About Me:

The conversion of chemical energy into mechanical work can be regarded as the most technologically transformative advances of modern science. Yet, even decades after Feynman’s insights on molecular machines, the capability to perform useful work remains limited to the macroscale.

The realization that natural molecular motors generate mechanical forces at the nanoscale by using biochemical energy, has recently brought many to contemplate the design of synthetic biomolecular motors. Molecular motors found in nature are made of proteins: versatile, modular, functional and genetically encodable polymers capable of self-assembling with sequence-dependent programmability, which promises a vast playground for the design of synthetic nanomachines. While theoretically simple, the physical principles that governs the operation of natural protein motors have remained inaccessible to synthetic approaches to biology.

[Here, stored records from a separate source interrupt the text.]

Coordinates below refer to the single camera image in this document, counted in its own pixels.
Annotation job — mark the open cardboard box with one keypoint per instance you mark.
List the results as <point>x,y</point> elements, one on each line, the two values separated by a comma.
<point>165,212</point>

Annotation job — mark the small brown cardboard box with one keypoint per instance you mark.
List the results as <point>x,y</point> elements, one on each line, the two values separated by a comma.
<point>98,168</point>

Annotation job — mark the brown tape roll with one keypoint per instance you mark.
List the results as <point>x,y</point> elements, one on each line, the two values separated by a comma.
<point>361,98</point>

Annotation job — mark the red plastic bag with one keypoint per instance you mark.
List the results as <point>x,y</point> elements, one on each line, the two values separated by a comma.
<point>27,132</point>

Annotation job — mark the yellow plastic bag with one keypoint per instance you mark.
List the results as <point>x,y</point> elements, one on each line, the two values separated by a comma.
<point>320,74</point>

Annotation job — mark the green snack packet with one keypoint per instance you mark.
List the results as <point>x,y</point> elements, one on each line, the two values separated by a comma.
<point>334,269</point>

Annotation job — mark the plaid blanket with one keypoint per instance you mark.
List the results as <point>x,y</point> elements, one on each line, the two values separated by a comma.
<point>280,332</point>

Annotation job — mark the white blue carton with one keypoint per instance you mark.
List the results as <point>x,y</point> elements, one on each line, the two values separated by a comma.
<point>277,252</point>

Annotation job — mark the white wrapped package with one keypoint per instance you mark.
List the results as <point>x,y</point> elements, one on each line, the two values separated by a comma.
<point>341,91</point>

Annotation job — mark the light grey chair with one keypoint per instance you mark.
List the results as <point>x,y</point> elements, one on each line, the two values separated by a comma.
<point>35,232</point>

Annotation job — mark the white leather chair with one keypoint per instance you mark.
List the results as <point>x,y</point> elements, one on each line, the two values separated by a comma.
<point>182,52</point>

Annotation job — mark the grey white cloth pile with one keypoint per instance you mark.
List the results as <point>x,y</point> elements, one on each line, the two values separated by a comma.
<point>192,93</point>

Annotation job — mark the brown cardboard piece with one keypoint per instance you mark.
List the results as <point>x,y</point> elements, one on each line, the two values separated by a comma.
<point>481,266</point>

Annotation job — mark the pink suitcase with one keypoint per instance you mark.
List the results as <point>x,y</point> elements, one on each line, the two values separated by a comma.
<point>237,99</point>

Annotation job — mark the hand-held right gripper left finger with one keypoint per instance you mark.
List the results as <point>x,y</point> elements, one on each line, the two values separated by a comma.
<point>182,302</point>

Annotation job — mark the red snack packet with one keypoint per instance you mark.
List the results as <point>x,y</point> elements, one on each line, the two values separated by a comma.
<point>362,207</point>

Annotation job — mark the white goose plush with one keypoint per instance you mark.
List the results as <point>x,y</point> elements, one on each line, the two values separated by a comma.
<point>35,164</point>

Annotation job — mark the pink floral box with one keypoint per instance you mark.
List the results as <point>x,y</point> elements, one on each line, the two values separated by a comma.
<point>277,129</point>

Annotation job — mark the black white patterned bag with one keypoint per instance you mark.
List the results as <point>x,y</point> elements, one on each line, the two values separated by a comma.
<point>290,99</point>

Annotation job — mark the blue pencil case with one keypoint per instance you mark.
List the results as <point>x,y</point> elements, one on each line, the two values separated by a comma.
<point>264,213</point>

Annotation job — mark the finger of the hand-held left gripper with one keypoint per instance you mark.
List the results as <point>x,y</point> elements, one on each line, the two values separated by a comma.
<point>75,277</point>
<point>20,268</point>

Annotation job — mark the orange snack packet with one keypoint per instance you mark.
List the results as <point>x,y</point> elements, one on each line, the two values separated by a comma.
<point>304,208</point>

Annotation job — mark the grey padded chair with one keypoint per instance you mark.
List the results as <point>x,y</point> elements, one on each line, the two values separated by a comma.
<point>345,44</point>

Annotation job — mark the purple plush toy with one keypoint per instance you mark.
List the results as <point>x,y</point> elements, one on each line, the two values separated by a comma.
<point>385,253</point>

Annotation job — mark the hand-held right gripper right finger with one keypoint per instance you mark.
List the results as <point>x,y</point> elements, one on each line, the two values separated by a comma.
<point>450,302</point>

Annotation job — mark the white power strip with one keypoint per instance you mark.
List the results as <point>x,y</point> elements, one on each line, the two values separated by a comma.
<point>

However, recent advances in the development of the Rosetta software now allow for the first time to harness the thermodynamics and symmetry of protein-protein interactions to design of self-assembling de novo protein nanostructures with atomic accuracy. Using novel computational methodologies, my first focus is to systematically expand a toolbox of de novo protein building blocks with which to design increasingly complex protein nanosystems.

My research proposes to investigate computational design rules to rationally install biochemical energy driven dynamic and mechanical behavior within de novo protein nanostructures, by tailoring the energy landscape to capture favorable thermal fluctuations allowing to perform work (i.e. rationally designing a Brownian ratchet mechanism using energy from the catalysis of a biologically orthogonal small molecule to break symmetry). As a proof of concept, I am focusing on the de novo design of protein rotary motors, in which symmetric energy minima along an interface between multiple components couples rotation to a catalytic event, thereby converting the biochemical energy of a fuel molecule into work.

I envision this research to allow for the first time the design and fabrication of genetically encodable synthetic protein nanomachines as well as other complex far-from-equilibirum biomolecular systems, and lay foundations on which to develop a vast range of nanoscale devices for medicine, biotechnology, and industrial bioprocesses.